WHAT THE TASK ASKS
Every line of the listing should be retyped exactly, but none of the pictures should be.

Segment Start: COLLECTED DATA

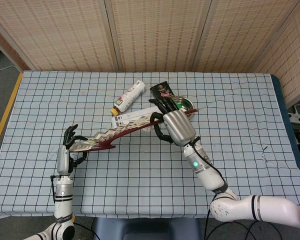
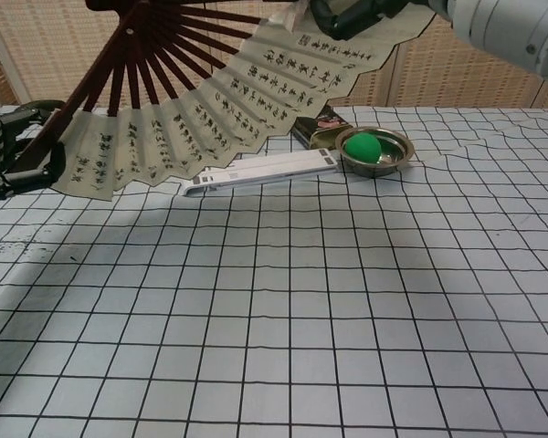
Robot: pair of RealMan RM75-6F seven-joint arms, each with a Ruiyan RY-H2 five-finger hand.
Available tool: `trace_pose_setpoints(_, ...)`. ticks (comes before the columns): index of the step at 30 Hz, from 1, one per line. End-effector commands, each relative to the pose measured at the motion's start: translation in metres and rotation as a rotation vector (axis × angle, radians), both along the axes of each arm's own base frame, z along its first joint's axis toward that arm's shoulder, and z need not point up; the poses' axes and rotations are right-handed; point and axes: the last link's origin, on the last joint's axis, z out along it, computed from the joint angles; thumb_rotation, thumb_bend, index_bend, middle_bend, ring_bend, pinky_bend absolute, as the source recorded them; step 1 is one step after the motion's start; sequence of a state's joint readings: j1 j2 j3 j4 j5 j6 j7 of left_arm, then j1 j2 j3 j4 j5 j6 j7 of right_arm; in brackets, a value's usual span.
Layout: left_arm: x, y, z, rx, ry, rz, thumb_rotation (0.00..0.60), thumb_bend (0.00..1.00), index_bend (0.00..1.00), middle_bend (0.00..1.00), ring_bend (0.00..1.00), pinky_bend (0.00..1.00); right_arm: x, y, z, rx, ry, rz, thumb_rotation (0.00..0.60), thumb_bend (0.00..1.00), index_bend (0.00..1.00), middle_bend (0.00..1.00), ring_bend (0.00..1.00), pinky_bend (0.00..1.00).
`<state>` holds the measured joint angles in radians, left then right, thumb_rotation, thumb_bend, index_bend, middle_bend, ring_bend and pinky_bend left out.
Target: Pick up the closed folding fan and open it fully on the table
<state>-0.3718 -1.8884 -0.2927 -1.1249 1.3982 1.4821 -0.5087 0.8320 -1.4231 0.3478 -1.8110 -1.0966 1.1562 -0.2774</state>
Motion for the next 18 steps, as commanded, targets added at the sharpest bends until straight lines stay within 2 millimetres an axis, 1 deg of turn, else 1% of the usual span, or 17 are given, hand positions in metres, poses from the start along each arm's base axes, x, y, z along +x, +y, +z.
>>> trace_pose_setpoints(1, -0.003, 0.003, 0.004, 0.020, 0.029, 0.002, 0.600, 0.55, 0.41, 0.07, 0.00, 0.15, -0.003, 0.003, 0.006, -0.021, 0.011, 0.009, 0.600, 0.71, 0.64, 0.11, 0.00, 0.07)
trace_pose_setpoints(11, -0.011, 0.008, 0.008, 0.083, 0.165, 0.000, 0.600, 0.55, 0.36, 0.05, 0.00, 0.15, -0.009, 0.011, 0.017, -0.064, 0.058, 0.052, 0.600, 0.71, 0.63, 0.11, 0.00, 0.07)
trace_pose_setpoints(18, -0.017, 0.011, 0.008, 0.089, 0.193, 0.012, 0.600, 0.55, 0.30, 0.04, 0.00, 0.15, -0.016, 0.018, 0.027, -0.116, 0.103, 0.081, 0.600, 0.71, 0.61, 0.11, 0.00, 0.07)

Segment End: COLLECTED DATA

ANSWER TO THIS EXERCISE
Robot: pair of RealMan RM75-6F seven-joint arms, each with a Ruiyan RY-H2 five-finger hand.
Available tool: `trace_pose_setpoints(_, ...)`. ticks (comes before the columns): index of the step at 30 Hz, from 1, one per line. End-effector commands, each relative to the pose measured at the motion's start: translation in metres and rotation as a rotation vector (axis × angle, radians), both along the axes of each arm's own base frame, z along its first joint's axis toward that arm's shoulder, and z need not point up; the poses' axes and rotations are right-handed; point and axes: the last link's origin, on the last joint's axis, z out along it, computed from the joint angles; thumb_rotation, thumb_bend, index_bend, middle_bend, ring_bend, pinky_bend absolute, as the source recorded them; step 1 is one step after the motion's start; sequence of a state's joint readings: j1 j2 j3 j4 j5 j6 j7 of left_arm, then j1 j2 j3 j4 j5 j6 j7 of right_arm; in brackets, a value's usual span.
Layout: left_arm: x, y, z, rx, ry, rz, thumb_rotation (0.00..0.60), thumb_bend (0.00..1.00), index_bend (0.00..1.00), middle_bend (0.00..1.00), ring_bend (0.00..1.00), pinky_bend (0.00..1.00); right_arm: x, y, z, rx, ry, rz, thumb_rotation (0.00..0.60), thumb_bend (0.00..1.00), index_bend (0.00..1.00), middle_bend (0.00..1.00), ring_bend (0.00..1.00), pinky_bend (0.00..1.00).
`<state>` holds the measured joint angles in radians, left then right, thumb_rotation, thumb_bend, index_bend, middle_bend, ring_bend and pinky_bend left out.
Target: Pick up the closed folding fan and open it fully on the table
<state>-0.3718 -1.8884 -0.2927 -1.1249 1.3982 1.4821 -0.5087 0.8320 -1.4231 0.3478 -1.8110 -1.0966 1.1562 -0.2774</state>
Motion for the next 18 steps, as commanded, targets added at the sharpest bends until straight lines stay within 2 millimetres an axis, 1 deg of turn, else 1% of the usual span, or 17 are given, hand positions in metres, poses from the start along each arm's base axes, x, y, z along +x, +y, +z.
>>> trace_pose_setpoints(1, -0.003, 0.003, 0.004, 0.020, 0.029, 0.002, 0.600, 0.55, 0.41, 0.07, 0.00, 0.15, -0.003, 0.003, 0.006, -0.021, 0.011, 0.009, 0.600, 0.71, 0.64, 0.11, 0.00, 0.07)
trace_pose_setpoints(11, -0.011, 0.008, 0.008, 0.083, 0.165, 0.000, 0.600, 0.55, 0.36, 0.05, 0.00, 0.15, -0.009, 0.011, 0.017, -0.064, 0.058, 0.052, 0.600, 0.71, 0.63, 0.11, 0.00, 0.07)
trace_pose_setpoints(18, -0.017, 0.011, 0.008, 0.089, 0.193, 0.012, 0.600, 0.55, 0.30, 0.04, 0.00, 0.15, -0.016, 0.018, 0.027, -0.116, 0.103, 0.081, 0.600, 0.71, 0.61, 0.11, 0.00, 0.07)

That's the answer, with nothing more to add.